As April 15 approaches and the Feds separate you from your hard-earned money, here’s a reminder of what nearly half the country isn’t doing:
Nearly half of US households escape fed income tax
Recession, new tax credits have nearly half of US households paying no federal income tax
About 47 percent will pay no federal income taxes at all for 2009. Either their incomes were too low, or they qualified for enough credits, deductions and exemptions to eliminate their liability. That’s according to projections by the Tax Policy Center, a Washington research organization.
Let the good income-distribution times roll
The result is a tax system that exempts almost half the country from paying for programs that benefit everyone, including national defense, public safety, infrastructure and education. It is a system in which the top 10 percent of earners — households making an average of $366,400 in 2006 — paid about 73 percent of the income taxes collected by the federal government.

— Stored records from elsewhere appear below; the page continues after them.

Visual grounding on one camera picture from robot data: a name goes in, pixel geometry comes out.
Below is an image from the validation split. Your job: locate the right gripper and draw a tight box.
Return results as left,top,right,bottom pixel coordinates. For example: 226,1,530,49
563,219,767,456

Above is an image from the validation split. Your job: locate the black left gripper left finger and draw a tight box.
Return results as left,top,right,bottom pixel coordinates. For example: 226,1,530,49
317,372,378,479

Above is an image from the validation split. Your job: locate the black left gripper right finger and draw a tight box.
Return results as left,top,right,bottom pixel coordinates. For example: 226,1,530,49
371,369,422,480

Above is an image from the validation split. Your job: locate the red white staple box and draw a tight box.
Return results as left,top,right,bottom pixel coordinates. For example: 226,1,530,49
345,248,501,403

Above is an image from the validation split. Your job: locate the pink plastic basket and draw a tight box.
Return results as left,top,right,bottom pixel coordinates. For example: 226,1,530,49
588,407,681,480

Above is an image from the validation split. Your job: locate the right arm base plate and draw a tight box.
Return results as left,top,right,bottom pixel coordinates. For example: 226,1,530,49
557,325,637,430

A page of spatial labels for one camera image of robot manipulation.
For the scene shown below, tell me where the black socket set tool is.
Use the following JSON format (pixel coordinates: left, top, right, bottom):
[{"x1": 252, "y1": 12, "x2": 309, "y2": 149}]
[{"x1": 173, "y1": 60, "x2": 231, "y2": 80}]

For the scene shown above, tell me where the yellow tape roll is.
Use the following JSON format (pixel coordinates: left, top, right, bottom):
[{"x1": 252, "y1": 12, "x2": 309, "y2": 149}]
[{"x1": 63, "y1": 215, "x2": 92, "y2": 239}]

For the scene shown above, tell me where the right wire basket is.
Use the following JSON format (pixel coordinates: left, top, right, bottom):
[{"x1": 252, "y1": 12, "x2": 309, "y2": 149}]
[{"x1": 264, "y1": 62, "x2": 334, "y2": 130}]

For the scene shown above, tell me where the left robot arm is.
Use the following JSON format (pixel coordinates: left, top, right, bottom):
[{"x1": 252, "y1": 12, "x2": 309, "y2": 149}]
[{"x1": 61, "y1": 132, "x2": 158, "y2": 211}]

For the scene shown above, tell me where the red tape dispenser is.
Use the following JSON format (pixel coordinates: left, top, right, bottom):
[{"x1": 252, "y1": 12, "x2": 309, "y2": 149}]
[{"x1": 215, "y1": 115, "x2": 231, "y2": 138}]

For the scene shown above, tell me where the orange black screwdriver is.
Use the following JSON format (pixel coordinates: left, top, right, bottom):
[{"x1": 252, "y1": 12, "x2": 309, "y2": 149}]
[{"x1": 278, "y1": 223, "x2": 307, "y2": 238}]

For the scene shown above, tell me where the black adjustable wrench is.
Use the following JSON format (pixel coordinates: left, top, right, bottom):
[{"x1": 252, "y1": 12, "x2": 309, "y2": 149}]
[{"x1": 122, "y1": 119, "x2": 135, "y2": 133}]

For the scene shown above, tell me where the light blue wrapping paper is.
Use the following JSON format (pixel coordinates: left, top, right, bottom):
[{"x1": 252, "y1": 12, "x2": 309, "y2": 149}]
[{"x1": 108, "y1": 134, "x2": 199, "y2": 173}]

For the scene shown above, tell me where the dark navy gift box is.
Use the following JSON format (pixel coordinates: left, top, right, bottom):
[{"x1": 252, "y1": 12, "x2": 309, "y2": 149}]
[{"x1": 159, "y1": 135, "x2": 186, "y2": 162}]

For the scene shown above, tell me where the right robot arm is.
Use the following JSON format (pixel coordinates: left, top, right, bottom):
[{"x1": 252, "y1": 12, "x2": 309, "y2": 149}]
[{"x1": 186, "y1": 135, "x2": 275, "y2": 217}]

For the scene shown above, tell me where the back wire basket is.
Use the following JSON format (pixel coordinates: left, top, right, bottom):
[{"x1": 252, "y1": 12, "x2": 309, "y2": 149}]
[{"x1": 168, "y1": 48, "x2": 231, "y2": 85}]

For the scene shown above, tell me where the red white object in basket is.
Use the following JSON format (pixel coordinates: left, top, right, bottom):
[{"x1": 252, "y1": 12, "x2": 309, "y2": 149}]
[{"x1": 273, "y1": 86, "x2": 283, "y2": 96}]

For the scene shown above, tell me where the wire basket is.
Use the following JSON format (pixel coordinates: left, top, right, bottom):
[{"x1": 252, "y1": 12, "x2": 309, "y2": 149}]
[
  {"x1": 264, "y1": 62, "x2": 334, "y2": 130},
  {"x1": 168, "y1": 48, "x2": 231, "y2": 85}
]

The bottom 40 percent, on average, make a profit from the federal income tax, meaning they get more money in tax credits than they would otherwise owe in taxes. For those people, the government sends them a payment.
“We have 50 percent of people who are getting something for nothing,” said Curtis Dubay, senior tax policy analyst at the Heritage Foundation.
Doug Ross calls it “the Galt-meter hits the red zone.”
This is a very dangerous state of affairs.